The modernity of anti-modernism in Islam

“Throughout the colonized lands of the Middle East and North Africa, the voice of modernism and integration with the Enlightenment ideals of the European colonialists was consistently drowned out by the far louder and more aggressive voice of traditionalism and resistance to the insufferable yoke of imperialism.”

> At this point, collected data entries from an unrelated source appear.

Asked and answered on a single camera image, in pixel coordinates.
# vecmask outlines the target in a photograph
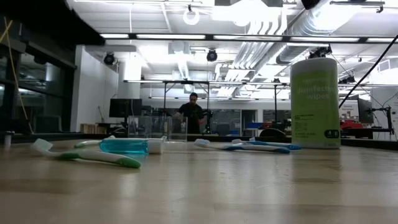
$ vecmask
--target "toothbrush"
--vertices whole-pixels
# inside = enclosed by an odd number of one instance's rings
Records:
[[[85,151],[81,149],[75,149],[66,152],[51,152],[50,149],[52,146],[53,144],[49,143],[48,141],[38,139],[35,143],[33,143],[32,148],[39,151],[44,156],[57,159],[85,159],[89,161],[108,162],[128,168],[140,168],[141,166],[140,162],[127,156],[101,151]]]
[[[78,149],[78,148],[85,147],[85,146],[99,145],[101,143],[101,141],[102,140],[82,141],[82,142],[79,142],[78,144],[76,144],[74,147],[75,147],[75,149]]]
[[[204,140],[204,139],[197,139],[193,144],[198,147],[204,147],[204,148],[210,148],[210,149],[221,149],[221,150],[227,150],[227,151],[249,150],[249,151],[279,152],[279,153],[283,153],[283,154],[290,153],[290,150],[288,150],[287,148],[279,147],[279,146],[265,146],[265,145],[253,145],[253,144],[243,144],[243,143],[232,144],[229,146],[218,146],[218,147],[210,146],[210,141]]]
[[[242,141],[240,139],[234,139],[232,140],[232,144],[250,144],[250,145],[255,145],[255,146],[276,146],[276,147],[285,147],[290,150],[299,150],[302,147],[295,145],[295,144],[286,144],[286,143],[279,143],[279,142],[262,142],[262,141],[256,141],[254,138],[251,138],[249,141]]]

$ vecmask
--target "disinfecting wipes container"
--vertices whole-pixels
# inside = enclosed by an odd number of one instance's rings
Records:
[[[338,149],[337,63],[331,58],[297,62],[290,72],[292,144]]]

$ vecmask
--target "computer monitor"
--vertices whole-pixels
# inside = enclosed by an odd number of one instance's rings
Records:
[[[140,116],[141,108],[142,99],[111,99],[109,117],[125,118],[132,115]]]
[[[373,113],[369,113],[369,109],[372,109],[372,102],[358,98],[359,122],[373,124]]]

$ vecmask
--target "desk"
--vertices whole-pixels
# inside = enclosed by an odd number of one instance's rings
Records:
[[[56,150],[77,141],[55,142]],[[174,143],[140,170],[0,150],[0,223],[396,223],[398,154],[291,155]]]

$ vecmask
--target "green toothbrush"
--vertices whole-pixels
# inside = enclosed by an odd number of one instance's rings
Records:
[[[128,168],[140,168],[141,163],[135,159],[119,154],[113,154],[101,151],[86,151],[81,149],[74,149],[65,152],[51,152],[53,144],[43,139],[37,139],[33,143],[32,148],[42,153],[44,156],[57,159],[85,159],[89,161],[100,161],[117,164]]]

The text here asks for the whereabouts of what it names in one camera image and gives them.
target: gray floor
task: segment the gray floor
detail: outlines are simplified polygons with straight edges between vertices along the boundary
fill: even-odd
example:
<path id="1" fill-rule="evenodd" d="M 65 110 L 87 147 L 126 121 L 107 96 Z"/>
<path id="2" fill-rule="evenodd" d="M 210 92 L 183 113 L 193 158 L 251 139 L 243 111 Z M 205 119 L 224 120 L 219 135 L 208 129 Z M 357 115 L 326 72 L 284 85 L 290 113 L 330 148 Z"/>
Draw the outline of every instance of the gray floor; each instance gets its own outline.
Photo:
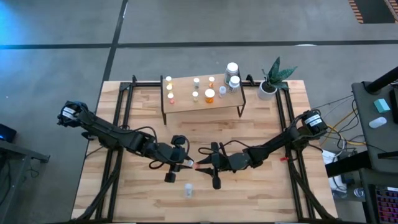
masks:
<path id="1" fill-rule="evenodd" d="M 110 43 L 121 0 L 6 0 L 0 2 L 0 44 Z M 377 40 L 398 39 L 394 24 L 361 25 L 346 0 L 130 0 L 120 36 L 128 42 Z M 222 73 L 237 62 L 242 74 L 261 77 L 281 56 L 298 66 L 290 79 L 305 80 L 312 106 L 351 93 L 353 82 L 373 80 L 397 65 L 398 45 L 322 47 L 217 47 L 118 49 L 110 80 L 157 80 Z M 0 50 L 0 123 L 19 134 L 16 143 L 51 154 L 36 179 L 28 176 L 17 223 L 66 221 L 87 142 L 80 129 L 56 125 L 66 100 L 94 110 L 109 49 Z M 351 101 L 328 115 L 336 123 Z M 333 106 L 322 109 L 327 112 Z M 360 127 L 346 136 L 361 134 Z M 325 149 L 337 150 L 333 141 Z M 361 205 L 337 202 L 339 217 L 364 221 Z"/>

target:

— No god but God by Reza Aslan
https://a.co/bWWTQjj

And, yet, Aslan would be the first to admit that empire was often resisted in a voice that is as much the voice of capital is empire: the voice of nationalism. Islam and Islamic empire was born prior to the emergence of capitalism. In its best expression, Islamic empire was multi-ethnic and even multi-religious, even if the clan or tribe always lay not far beneath the surface. But this means that the drawing out and extension of what we imagine the past to have been — traditioning — which Hadith got wrong even before the Holy Prophet was buried, should not be confused with its fetishized form under capitalism, which, in its opposition to the specific fetish Islam calls “the West,” incorporates the logic of capitalism itself into its very core. Modernism and the Enlightenment are not enemies of traditionalism, but its perfect complement; traditionalism is among its most illustrious fetishes. A deep critique of Islam, a critique in which Islam redeems criticism, has yet to be written.